Looking at the entries below, how many lines include the word "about"? Answer with the number alone.

(Extracted records)
◆ ◆ ◆ ◆ ◆ ◆ ◆
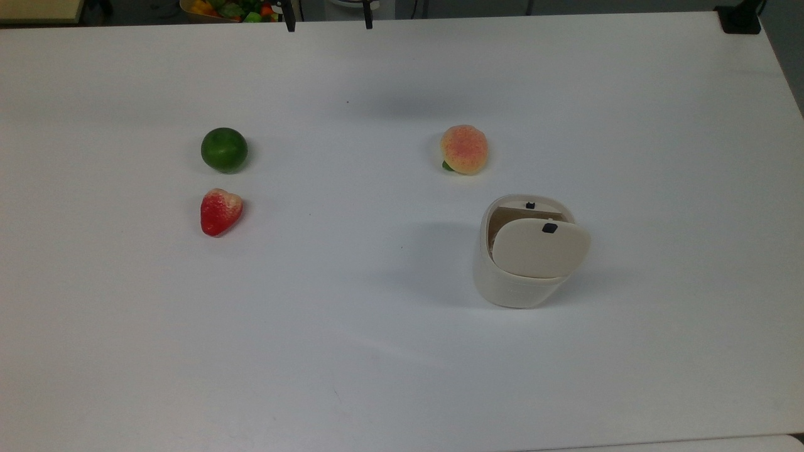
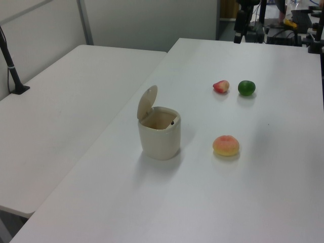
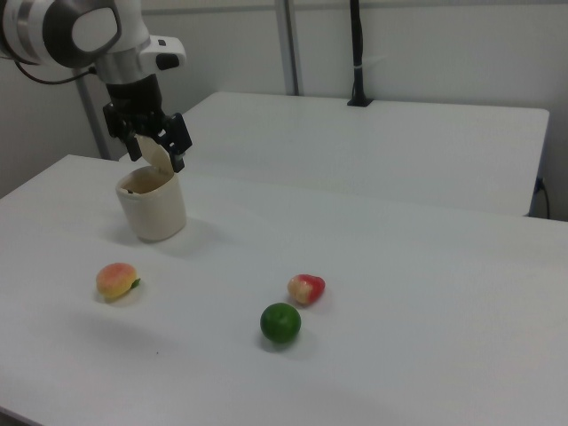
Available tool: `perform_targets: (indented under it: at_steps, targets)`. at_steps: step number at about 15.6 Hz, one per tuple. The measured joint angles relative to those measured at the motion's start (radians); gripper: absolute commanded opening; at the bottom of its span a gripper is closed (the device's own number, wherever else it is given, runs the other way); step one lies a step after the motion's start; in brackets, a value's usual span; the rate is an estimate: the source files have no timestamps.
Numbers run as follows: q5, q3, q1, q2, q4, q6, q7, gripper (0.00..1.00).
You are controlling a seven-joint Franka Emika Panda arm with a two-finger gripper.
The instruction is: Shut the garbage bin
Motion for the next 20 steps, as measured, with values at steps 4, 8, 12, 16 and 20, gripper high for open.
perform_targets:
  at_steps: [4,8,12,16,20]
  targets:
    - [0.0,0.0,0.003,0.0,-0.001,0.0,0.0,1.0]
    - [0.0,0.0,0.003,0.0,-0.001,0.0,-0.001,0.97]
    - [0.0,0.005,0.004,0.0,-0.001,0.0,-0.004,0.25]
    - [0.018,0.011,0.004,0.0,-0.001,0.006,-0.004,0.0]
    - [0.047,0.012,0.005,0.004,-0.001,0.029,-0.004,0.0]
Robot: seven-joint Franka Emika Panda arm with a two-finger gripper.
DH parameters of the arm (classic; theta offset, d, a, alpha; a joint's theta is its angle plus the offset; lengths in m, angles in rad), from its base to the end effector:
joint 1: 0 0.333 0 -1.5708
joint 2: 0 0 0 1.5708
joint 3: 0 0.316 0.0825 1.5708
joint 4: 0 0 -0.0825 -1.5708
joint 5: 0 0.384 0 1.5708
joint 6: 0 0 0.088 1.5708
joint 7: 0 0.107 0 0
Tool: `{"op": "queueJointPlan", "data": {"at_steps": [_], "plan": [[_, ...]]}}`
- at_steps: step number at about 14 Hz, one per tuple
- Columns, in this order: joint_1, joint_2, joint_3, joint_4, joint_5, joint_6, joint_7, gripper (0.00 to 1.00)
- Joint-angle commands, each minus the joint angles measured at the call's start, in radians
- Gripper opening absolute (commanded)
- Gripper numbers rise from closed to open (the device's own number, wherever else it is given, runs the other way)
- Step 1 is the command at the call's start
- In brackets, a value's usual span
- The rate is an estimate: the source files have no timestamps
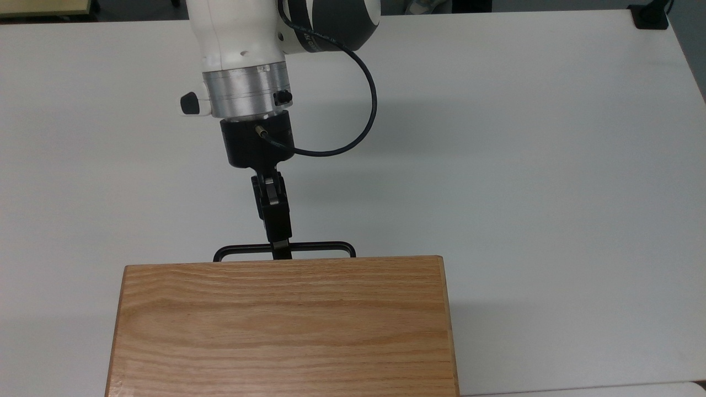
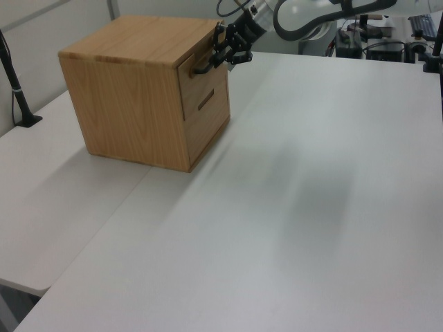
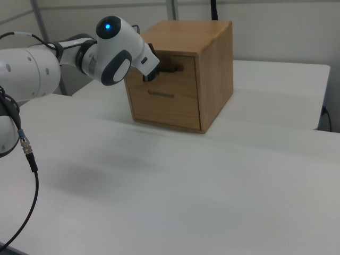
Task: Open the drawer by sliding it
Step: 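Pull the grasped handle straight out, sliding the upper drawer open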
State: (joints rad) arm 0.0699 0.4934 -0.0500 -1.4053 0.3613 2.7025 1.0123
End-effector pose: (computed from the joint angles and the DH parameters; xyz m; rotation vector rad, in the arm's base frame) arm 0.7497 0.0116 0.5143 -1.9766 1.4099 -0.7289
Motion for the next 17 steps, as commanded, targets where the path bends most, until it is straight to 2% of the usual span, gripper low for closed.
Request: {"op": "queueJointPlan", "data": {"at_steps": [1,7,12,15,17], "plan": [[0.002,-0.062,-0.002,-0.044,0.005,0.005,-0.073,0.0],[0.002,-0.211,0.019,-0.191,0.004,-0.082,-0.156,0.0],[-0.015,-0.266,0.018,-0.195,0.004,-0.258,-0.243,0.0],[-0.038,-0.309,0.018,-0.195,0.004,-0.452,-0.371,0.0],[-0.039,-0.323,0.018,-0.195,0.004,-0.519,-0.406,0.0]]}}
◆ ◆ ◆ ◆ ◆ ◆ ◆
- [The completed task] 2